When using gravity-column chromatography to isolate the molecules, experimentation is done first on a small scale: Thin Layer chromatography.
A two- millimeter-thick coating of silica is put on a 10 cm by 20 cm glass plate–the mixture of compounds is placed on a single spot on the plate (near the bottom).
The plate is then ‘spotted’ with the target molecules parallel to the mixture. Then, the plate (with all compounds) is put into a glass container that has a small amount of solvent at the bottom of the container.

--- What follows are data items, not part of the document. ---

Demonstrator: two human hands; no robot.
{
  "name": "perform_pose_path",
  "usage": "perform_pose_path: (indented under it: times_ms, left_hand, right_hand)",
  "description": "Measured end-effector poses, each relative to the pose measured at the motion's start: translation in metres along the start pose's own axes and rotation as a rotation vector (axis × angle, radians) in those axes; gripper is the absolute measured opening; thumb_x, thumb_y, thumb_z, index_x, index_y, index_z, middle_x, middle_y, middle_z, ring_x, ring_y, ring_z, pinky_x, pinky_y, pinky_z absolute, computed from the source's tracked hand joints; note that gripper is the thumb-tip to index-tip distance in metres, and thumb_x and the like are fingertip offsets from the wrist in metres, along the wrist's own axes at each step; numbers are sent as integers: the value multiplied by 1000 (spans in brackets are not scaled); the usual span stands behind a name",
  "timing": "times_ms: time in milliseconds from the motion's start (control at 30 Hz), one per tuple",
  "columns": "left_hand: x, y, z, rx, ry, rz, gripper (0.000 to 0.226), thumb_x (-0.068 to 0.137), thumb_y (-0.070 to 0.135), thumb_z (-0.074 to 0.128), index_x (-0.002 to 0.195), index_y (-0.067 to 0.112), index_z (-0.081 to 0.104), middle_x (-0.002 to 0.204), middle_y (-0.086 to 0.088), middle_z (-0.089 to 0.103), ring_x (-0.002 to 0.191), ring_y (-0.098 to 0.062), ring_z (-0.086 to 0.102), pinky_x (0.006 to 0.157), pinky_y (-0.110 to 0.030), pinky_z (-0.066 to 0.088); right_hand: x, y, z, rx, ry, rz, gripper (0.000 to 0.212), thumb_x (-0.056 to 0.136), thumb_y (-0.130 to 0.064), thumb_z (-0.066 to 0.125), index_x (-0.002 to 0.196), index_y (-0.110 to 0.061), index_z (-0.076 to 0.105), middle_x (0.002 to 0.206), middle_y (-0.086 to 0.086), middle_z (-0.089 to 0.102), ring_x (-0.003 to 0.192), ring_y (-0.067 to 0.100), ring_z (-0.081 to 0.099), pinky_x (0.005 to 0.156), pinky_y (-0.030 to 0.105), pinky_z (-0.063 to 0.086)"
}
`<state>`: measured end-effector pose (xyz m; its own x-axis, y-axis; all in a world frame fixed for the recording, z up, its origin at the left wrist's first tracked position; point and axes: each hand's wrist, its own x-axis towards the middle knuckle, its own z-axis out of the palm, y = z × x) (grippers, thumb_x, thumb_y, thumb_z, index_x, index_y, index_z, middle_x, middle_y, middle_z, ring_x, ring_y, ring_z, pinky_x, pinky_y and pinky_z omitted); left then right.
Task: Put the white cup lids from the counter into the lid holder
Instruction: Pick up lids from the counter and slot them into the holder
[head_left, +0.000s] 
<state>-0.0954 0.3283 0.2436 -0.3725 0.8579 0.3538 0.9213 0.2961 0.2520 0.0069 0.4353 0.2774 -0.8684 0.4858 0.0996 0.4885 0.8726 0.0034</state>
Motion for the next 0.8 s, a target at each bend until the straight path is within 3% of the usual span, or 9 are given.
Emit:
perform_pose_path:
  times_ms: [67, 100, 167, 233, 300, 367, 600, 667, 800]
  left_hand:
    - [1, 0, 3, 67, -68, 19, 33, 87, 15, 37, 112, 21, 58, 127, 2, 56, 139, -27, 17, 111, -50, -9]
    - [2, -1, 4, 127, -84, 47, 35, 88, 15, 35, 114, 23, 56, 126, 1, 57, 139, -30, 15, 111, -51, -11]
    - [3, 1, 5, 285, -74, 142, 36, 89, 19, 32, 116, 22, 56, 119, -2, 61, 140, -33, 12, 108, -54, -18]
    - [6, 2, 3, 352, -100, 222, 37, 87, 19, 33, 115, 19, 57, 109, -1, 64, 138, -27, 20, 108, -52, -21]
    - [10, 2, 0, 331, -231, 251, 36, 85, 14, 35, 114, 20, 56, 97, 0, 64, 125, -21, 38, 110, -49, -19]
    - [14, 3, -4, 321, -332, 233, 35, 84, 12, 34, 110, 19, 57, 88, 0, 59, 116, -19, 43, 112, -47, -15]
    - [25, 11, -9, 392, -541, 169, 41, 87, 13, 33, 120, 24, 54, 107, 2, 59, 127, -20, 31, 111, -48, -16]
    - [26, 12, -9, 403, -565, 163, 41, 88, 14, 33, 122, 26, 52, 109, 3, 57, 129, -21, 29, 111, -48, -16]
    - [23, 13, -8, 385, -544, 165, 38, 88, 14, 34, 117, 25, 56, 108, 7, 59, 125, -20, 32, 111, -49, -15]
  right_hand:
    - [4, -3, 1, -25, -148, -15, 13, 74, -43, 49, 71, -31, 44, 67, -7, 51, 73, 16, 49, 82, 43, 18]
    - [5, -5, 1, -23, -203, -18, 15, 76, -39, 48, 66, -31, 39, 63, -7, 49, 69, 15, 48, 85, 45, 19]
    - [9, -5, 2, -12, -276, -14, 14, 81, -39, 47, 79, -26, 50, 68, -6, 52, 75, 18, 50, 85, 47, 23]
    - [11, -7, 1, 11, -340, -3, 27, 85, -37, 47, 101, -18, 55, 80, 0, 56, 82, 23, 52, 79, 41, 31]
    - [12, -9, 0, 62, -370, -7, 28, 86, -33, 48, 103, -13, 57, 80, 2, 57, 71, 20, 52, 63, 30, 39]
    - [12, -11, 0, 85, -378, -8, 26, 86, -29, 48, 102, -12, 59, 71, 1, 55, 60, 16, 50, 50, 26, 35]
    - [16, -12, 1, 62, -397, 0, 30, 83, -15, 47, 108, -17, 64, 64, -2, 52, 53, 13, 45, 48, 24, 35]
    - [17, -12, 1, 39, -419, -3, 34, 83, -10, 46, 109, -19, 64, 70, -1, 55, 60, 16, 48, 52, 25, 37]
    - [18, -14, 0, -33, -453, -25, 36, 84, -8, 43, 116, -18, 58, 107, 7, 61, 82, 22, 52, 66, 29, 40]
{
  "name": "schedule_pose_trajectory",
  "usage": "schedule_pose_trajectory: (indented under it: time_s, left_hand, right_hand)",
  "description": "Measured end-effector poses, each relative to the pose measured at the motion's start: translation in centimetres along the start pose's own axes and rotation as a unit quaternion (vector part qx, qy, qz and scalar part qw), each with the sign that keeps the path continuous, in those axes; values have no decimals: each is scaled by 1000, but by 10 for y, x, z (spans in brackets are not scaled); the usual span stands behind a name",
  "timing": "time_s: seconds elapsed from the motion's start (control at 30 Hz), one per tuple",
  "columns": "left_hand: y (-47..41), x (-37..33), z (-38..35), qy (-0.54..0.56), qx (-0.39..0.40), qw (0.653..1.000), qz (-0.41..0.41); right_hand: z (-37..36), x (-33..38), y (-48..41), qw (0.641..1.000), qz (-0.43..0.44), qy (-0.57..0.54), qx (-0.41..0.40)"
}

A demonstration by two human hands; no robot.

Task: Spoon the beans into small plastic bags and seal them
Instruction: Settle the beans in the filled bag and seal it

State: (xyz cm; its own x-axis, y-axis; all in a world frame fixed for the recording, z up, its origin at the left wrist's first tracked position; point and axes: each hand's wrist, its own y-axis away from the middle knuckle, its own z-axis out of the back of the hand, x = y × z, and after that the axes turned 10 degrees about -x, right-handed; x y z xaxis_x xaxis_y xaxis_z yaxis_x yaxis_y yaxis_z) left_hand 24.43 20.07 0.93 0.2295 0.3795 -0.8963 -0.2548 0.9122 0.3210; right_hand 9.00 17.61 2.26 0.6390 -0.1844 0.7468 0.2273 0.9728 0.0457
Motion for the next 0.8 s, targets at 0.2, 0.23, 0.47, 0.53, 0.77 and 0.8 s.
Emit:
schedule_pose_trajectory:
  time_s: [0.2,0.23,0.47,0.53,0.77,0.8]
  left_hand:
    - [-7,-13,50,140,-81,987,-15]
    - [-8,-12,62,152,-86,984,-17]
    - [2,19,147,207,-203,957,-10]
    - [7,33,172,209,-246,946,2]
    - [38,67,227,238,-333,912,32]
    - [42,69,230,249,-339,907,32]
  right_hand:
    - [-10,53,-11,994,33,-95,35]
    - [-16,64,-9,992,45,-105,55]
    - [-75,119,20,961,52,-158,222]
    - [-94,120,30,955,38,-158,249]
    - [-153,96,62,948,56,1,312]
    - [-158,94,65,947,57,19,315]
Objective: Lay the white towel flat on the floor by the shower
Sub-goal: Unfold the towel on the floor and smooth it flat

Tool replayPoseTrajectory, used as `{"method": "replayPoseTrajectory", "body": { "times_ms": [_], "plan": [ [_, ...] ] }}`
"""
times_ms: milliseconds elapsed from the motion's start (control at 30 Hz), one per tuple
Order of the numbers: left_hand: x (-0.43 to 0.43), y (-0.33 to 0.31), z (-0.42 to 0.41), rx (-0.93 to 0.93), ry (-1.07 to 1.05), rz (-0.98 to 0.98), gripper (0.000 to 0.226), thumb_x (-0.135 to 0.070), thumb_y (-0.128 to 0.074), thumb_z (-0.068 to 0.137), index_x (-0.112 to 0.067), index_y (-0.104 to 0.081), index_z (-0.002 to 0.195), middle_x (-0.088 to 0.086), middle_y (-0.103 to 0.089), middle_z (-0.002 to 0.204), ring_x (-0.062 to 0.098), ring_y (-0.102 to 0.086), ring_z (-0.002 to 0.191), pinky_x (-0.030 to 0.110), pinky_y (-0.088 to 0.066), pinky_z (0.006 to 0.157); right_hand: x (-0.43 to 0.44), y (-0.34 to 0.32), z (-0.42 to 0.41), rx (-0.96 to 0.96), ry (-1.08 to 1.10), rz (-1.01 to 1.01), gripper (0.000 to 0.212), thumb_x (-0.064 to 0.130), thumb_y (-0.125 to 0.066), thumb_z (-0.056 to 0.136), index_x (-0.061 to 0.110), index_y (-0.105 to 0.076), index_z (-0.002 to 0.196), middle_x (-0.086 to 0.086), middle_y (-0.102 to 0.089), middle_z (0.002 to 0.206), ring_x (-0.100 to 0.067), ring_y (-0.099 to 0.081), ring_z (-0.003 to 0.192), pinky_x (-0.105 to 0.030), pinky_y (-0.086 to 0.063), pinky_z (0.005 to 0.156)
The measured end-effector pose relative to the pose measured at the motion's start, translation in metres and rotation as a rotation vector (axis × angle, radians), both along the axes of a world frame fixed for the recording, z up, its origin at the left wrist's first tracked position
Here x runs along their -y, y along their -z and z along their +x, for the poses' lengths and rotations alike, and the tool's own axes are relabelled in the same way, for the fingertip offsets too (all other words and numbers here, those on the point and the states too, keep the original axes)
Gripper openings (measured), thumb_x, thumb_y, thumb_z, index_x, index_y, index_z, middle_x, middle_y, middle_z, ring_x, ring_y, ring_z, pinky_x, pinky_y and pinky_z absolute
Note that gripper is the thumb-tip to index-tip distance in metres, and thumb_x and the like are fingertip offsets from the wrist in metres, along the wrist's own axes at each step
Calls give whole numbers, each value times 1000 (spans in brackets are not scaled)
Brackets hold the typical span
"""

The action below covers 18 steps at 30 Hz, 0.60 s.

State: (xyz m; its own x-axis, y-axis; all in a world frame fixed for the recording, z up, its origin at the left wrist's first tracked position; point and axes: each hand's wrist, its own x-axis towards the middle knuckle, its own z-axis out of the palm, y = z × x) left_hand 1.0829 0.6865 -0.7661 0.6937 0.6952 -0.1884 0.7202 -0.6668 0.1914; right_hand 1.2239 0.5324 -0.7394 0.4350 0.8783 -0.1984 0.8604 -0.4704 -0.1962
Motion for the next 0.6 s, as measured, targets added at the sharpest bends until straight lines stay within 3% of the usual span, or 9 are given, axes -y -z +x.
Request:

The solvent is allowed to rise on the plate via capillary action, or wicking.
In this process, the compounds separate from each other as the solvent rises to the end point near the top of the plate.
The researchers improve the technique until they discover the best solvent, which can thoroughly separate the molecules.
Once optimized, scientists transfer the small-scale technique to a larger silica gel column–a glass tube approximately 0.5 meter in length and 3 centimeters in diameter. The mixture of compounds is placed atop of a column of silica gel, and solvent passes through the column of silica gel by gravity. The technique separates the chemical compounds in the same manner as the glass plates in the Thin Layer experiment.
Chromatography of Resveratrol and Pterostilbene in Blueberries?
One literature reference from 2004, published in the Journal of Agriculture and Food Chemistry, describes the separation of resveratrol from pterostilbene.
Researchers freeze-dried the berries and mixed approximately 200 milliliters of an appropriate solvent with the freeze-dried berries and homogenized them with a laboratory-grade blender.
A published technique for the isolation of resveratrol and pterostilbene is as follows:
The two component mixture, resveratrol and pterostilbene, were sequestered from blueberries. The mixture of resveratrol and pterostilbene was condensed into a paste and separated by C 18 column chromatography.
C 18 methods utilize a high-pressure flow of solvent through tubing and columns that are millimeters to centimeters in diameter. This type of separation is known for speed and accuracy.
Non-pressurized chromatography utilizes gravity to assist in the separation, which is slower – pressurized chromatography can reduce 4 hours of laboratory time to 1 hour.
Natural Products: A Wave of Future Chemistry?
Medicinal chemistry is a mature science–its origins came about as early hominids experimented with plants and their fruits. The eventual maturation of chromatography allows scientists to isolate and understand medicinal substances. Further advancements will come as biochemistry and sub-disciplines like chromatography probe biology for clues to our chemical past.